Não é uma classificação direta, porém a vaga na repescagem já representa um grande feito para o Peru, de Guerrero e Cueva. A última chance do atacante do Flamengo de disputar o Mundial veio também de maneira dramática no empate com a Colômbia por 1 a 1 e foi ajudada pela derrota do Chile. Se conquistar a sonhada vaga, o time peruano voltará à Copa após 36 anos. Sua última participação foi em 1982.

Ausências no Mundial na Rússia

A lista de craques fora do torneio começa com Robben e Gareth Bale. Jogando praticamente sozinho na bagunçada seleção da Holanda, o atacante do Bayern de Munique fez os dois gols da vitória sobre a Suécia na última rodada, mas o necessário milagre de 7 a 0 não foi alcançado para ir à repescagem.
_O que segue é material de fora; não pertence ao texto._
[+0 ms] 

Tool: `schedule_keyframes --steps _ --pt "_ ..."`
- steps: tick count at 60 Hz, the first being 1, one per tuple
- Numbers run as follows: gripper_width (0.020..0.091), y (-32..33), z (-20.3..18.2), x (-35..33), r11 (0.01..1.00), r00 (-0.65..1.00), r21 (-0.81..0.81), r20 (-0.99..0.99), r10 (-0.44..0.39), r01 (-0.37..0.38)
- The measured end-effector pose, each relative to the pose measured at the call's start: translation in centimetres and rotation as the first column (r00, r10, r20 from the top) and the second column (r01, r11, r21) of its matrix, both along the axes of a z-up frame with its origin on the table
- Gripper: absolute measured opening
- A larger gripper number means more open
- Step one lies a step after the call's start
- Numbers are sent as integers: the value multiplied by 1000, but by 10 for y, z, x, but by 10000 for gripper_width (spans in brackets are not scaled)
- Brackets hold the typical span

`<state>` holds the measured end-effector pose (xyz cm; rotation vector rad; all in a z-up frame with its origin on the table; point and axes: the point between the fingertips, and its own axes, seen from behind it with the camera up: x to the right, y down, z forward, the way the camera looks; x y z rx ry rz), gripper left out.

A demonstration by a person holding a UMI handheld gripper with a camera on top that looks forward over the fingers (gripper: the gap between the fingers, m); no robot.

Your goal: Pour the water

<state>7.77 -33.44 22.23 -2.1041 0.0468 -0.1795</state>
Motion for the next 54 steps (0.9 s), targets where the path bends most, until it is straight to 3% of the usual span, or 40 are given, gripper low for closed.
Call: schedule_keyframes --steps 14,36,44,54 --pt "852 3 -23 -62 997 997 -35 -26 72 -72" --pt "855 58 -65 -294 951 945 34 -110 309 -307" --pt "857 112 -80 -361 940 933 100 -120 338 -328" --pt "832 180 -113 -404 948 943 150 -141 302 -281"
A Laranja Mecânica fica de fora após três participações seguidas (a última ausência foi em 2002), com direito a ser vice-campeã em 2010 e terceira colocada em 2014. De quebra, o jogador se aposentou da equipe.

Já o País de Gales não contou com Bale no jogo decisivo, mas perdeu em casa da Irlanda e acabou em terceiro no grupo D. Após as semifinais na Euro no ano passado, a desclassificação é um balde de água fria. A única Copa disputada pelo país foi em 1958.

Na mesma chave, a Áustria, de jogadores de destaque no cenário europeu como Alaba, também não conseguiu vaga e decepcionou com o quarto lugar. O classificado do grupo foi a Sérvia, que, como nação independente, volta ao torneio após jogar em 2010 e não disputar em 2014.

Na Concacaf, os Estados Unidos fizeram uma força tremenda e obtiveram a façanha de não se classificar. Os americanos eram favoritos a ficar com a vaga direta, mas, além dos concorrentes ganharem seus jogos, conseguiram perder para Trinidad e Tobago, única eliminada e dona de até então uma vitória em nove partidas do hexagonal.

O vexame tira a seleção americana da Copa após sete participações seguidas. A última ausência foi em 1986.

Se o Peru atingiu o feito heroico de chegar ao quinto lugar e na repescagem nas eliminatórias sul-americanas mais disputadas da história, o Chile ficou em sexto, saiu derrotado e assistirá ao torneio pela televisão. A chamada geração de ouro, que foi campeã duas vezes da Copa América e repleta de craques na Europa como Sánchez e Vidal, caiu para o Brasil por 3 a 0 e ficou fora no saldo de gols. É um desalento para a geração vitoriosa.

Não chega a ser uma decepção pela falta de tradição, contudo o Gabão não obteve a vaga na África também e a Copa perderá mais um destaque: Aubameyand, do Borussia Dortmund.

Dá até para formar uma bela seleção com tantos jogadores consagrados desclassificados da Copa.